I spun, catching a faint, glostlike glimpse of a person standing behind a bookshelf. She reached up, standing on her tiptoes to pull down a heavy tome from the top shelf. Her fingers thumbed through the pages, and she smiled, snapping the book shut and swirling her head around. Her eyes landed on me, and she headed in my direction.
I opened my mouth to speak, but she didn’t slow. Before I could even think to move out of the way she walked through me. I spun, watching as she continued unhesitantly to a chair in the corner, past familiar-looking columns. She reclined back, flipped the book open, and began to read.
The sun was warm against my skin, and I watched the dust form the books float quietly through the air.

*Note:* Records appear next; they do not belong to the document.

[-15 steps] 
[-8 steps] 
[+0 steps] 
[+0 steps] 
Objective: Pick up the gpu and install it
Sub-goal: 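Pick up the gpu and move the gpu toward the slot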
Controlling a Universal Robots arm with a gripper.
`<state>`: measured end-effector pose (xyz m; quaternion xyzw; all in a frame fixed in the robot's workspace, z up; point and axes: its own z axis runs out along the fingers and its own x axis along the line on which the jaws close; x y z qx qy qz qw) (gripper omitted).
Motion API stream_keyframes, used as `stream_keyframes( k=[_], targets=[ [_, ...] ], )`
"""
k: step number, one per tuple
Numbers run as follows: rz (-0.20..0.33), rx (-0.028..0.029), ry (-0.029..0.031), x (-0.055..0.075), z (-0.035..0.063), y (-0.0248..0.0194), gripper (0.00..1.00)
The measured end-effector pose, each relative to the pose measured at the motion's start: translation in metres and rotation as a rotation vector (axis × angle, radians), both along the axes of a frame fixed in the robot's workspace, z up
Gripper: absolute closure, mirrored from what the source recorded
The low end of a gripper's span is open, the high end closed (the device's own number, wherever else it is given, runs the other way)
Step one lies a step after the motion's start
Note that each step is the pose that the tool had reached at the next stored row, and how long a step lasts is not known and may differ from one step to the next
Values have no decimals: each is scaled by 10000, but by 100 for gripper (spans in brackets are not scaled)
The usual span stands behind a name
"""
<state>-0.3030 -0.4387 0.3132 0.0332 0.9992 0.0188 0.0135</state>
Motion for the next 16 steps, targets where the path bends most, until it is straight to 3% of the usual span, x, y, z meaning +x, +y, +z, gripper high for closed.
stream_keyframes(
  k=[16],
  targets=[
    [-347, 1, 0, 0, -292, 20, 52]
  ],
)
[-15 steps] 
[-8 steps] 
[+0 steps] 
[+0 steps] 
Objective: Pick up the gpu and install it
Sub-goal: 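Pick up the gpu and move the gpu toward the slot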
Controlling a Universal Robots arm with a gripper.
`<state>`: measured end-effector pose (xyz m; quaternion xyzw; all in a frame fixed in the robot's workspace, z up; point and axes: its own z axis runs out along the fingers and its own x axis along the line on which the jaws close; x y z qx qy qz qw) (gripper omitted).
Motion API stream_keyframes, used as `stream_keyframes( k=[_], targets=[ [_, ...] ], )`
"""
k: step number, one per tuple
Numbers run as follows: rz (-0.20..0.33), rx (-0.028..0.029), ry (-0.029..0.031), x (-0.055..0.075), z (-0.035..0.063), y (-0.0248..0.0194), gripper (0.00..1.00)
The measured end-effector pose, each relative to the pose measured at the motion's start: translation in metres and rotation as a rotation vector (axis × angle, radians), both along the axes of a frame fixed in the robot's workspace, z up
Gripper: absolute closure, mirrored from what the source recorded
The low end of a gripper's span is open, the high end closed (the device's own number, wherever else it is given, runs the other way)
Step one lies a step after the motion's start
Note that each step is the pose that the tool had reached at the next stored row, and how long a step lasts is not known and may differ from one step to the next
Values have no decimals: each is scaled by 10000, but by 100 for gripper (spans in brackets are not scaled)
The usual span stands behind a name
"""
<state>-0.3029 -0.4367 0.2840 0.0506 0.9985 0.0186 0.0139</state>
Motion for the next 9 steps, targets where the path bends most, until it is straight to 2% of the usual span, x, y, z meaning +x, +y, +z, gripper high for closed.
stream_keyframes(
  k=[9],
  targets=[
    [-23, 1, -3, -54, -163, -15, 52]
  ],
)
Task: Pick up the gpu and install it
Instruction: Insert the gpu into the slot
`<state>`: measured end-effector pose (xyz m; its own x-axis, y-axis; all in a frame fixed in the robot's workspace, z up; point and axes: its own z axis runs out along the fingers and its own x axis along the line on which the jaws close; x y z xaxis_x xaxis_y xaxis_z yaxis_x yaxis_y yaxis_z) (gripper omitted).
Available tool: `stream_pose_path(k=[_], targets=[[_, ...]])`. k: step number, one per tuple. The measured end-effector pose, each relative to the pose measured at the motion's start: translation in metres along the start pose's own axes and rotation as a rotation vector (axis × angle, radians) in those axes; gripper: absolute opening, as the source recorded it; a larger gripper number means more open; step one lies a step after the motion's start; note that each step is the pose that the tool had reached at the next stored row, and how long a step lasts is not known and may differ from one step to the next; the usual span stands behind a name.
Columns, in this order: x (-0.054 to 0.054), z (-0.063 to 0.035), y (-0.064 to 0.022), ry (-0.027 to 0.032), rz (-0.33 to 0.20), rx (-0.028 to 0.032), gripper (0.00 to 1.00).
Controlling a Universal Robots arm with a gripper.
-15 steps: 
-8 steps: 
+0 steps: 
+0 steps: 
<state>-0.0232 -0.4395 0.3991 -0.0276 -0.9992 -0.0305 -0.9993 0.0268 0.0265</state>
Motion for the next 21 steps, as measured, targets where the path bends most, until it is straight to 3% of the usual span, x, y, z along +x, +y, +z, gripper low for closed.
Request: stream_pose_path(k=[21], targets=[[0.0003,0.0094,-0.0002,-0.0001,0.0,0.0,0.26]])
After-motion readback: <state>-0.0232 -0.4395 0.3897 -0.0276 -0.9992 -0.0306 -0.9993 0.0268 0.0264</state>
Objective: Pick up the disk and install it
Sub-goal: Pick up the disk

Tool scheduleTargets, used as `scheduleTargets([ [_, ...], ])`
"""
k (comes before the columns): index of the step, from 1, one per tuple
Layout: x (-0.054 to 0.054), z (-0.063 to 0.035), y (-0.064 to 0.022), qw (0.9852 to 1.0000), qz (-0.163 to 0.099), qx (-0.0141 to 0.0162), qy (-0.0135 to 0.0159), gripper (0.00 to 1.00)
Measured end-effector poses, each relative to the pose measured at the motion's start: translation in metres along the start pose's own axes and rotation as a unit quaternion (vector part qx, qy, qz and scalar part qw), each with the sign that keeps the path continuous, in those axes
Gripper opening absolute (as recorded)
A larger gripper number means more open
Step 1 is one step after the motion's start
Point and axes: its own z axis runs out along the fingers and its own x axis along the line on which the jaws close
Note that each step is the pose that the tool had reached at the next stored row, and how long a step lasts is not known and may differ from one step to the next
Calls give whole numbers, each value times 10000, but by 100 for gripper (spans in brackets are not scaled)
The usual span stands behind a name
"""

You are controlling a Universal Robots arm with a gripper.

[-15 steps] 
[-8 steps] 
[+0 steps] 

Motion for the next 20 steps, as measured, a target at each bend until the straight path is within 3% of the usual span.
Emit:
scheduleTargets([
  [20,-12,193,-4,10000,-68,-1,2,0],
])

The empty, light smell and sensation of a dry heat entered my nose, my entire body warming.
“I have heard, O King of the Age, that there dwelt in a city of China a poor tailor who had a son named Aladdin…..” said a woman with a voice that pulled you in. The beam of sunlightlight shifted in front of my eyes from overhead to the side, peeking in through the window of a shop. A man and a woman–husband and wife, perhaps?--stood behind the counter, smiling as customers picked up and purchased their wares. A small, wiry boy–Aladdin?-- tucked himself behind the shelves, playing with toys while his family worked.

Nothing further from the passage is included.